Laws About Pea Fowl in Florida
Peafowl, often called peacocks after the more colorful male of the species, are a favorite among many bird lovers because of their colorful plumage and distinctive calls. But in states such as Florida, where the large birds run wild in many areas, peafowl have their share of both fans and detractors. While tourists and some locals find peafowl fascinating, others believe they're a nuisance. Laws about peafowl in Florida can be vague with regard to removal or relocation.
Blue peafowl, the most common type of the bird and the one which is most commonly seen roaming Florida neighborhoods, are not considered wildlife. Rather they are classified by state law as domestic livestock, the same classification that applies, for example, to chickens. According to the Florida Fish and Wildlife Conservation Commission, that means the state has no authority to regulate the birds. Instead, the task of making and enforcing laws about peafowl is up to individual communities. Each community may have its own rules regarding what a resident is permitted to do to remove or eliminate nuisance peafowl from the area. However, peafowl may find some protection under Florida's state animal cruelty laws.
Peafowl fans and animal lovers of all types can rest assured that, in most cases, the exotic birds are safe from physical harm at the hands of unhappy neighbors. Florida state law prohibits the use of poison to kill animals without a permit. In some counties, residents may shoot peafowl that roam onto their property, but this measure is forbidden in areas such as Sunny Lawn Estates, an unincorporated area near St.

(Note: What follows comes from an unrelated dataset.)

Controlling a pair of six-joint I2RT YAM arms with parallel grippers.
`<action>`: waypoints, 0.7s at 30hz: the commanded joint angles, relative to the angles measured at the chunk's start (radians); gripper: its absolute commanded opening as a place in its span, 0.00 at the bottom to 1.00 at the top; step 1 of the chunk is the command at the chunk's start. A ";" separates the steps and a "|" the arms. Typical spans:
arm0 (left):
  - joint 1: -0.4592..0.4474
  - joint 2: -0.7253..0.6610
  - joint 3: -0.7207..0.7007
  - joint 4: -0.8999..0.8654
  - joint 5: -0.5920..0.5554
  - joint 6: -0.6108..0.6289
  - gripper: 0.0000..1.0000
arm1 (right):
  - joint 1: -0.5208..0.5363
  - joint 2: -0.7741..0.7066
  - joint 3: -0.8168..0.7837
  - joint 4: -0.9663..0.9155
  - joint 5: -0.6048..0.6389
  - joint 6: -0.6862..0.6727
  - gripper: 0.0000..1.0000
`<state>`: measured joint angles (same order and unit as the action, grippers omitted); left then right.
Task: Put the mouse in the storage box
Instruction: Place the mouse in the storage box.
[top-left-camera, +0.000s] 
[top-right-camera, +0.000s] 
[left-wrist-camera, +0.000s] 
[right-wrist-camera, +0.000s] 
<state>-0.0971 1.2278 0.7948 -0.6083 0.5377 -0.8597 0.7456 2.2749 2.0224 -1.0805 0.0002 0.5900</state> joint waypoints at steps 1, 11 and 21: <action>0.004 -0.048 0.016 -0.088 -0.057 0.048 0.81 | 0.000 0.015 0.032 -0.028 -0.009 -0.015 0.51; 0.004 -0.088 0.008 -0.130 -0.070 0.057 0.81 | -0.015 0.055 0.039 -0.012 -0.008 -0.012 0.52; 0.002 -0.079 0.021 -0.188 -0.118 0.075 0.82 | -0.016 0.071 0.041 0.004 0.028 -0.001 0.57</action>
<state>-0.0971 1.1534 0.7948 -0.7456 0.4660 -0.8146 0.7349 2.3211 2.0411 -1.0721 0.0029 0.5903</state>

Petersburg where dozens of peafowl wander.
An ordinance in Miami-Dade County states that property owners may remove peafowl from their own land as long as they do not physically harm the birds. It is also illegal to hunt or kill peafowl in that part of Florida, as well as to harm the birds' eggs or nests. And in Longboat Key, near Sarasota, an ordinance adopted in 1969 forbids purposely harming or killing a peafowl.
Trap and Release
Laws about peafowl in most parts of Florida do not prohibit capture or trapping. But property owners who take this measure in the hopes of releasing the peafowl in a more desirable location should beware: Releasing the large birds into the wild is a crime. Another problem with trapping peafowl is that animal control won't be much help. In communities that are especially overrun with peacocks and peahens, many animal control organizations don't have the manpower or equipment to handle such a task.
The good news for Florida property owners who want to reduce or eliminate the peafowl populations in their areas is that the birds can be released, as long as they are transferred to a location that is not in the wild, such as an animal sanctuary or the property or farmland of a willing owner.